‘It was like looking at a stranger. The Fin Macleod you must have been all these years when I didn’t know you. Married to someone else, raising a kid, being a policeman.’

He was almost startled by the sudden touch of her hand on his face.

‘I’m not sure I know you at all. Not any more.’

And those few moments of passion they had shared that afternoon, pencil-thin lines of sunlight zigzagging across their frantic lovemaking, already seemed like a lifetime ago.

THIRTY-THREE

Paul Kelly lived in a detached yellow sandstone house built on three levels, with gables and dormers, an elaborate entrance porch, and a conservatory at the rear that extended right out into a mature, well-maintained garden.

A semicircular drive led up to the front door from Tipperlinn Road, with wrought-iron electronic gates at each end of it. Sunlight tipped down over azaleas in bloom, green-dappled by young beech leaves.

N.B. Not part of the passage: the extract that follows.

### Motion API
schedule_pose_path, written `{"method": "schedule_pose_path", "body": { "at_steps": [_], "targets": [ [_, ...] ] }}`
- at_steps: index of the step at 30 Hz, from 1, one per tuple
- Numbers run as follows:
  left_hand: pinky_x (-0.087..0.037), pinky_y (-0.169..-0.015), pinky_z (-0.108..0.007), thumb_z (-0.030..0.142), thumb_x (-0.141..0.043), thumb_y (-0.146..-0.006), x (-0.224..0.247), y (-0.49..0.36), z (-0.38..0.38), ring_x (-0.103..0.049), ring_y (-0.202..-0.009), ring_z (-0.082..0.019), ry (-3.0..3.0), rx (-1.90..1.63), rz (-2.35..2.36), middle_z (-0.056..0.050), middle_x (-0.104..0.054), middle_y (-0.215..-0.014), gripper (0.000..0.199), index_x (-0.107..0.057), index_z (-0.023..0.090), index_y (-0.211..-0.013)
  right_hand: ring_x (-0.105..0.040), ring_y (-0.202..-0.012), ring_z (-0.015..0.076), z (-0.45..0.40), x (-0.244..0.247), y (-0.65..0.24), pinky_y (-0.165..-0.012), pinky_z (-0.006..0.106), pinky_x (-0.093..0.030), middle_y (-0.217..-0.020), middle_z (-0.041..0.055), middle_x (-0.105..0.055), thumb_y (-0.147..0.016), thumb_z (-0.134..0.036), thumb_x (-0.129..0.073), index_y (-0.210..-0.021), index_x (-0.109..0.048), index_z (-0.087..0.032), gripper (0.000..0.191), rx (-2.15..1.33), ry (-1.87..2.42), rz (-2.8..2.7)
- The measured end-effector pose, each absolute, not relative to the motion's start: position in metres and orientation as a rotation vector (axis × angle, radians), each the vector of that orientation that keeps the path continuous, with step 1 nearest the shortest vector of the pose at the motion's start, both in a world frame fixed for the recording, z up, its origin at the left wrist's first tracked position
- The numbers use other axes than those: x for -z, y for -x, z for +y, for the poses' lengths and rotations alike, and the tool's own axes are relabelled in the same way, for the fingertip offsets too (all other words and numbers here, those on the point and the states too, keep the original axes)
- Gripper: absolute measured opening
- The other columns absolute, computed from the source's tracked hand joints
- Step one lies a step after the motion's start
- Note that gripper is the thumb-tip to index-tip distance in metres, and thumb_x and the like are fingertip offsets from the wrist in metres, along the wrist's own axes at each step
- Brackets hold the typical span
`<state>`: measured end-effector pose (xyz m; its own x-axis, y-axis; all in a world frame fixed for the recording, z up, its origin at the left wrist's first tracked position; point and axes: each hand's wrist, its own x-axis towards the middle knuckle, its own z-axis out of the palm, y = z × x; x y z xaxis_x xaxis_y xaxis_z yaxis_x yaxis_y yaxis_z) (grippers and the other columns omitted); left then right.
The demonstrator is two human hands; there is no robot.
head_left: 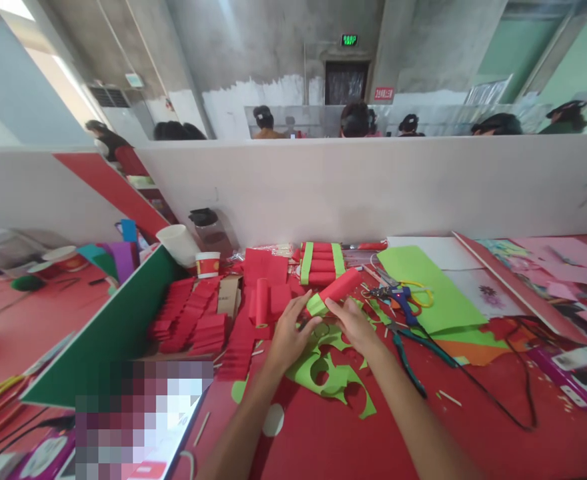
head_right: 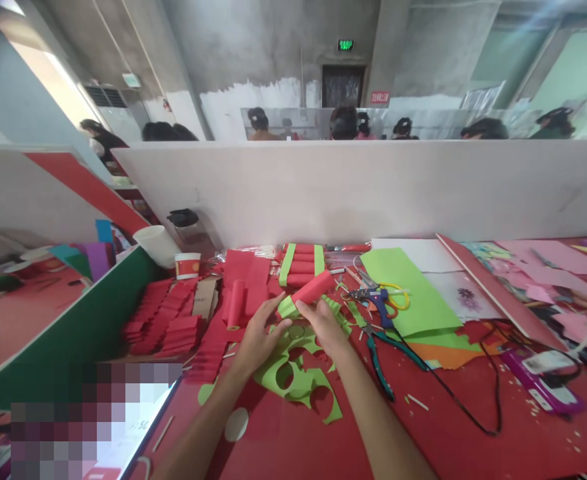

Their taxi dropped Fin and Marsaili at the south gate, and Fin asked the driver to wait. But he shook his head. ‘Naw. You’ll pay me now. I’m no hanging around.’ It seemed that he knew the address and was anxious not to linger. They stood and watched as he drove off and swung into Morningside Place.

Fin turned to the intercom set in the stone gatepost and pressed the buzzer. After a moment a voice said, ‘What d’ye want?’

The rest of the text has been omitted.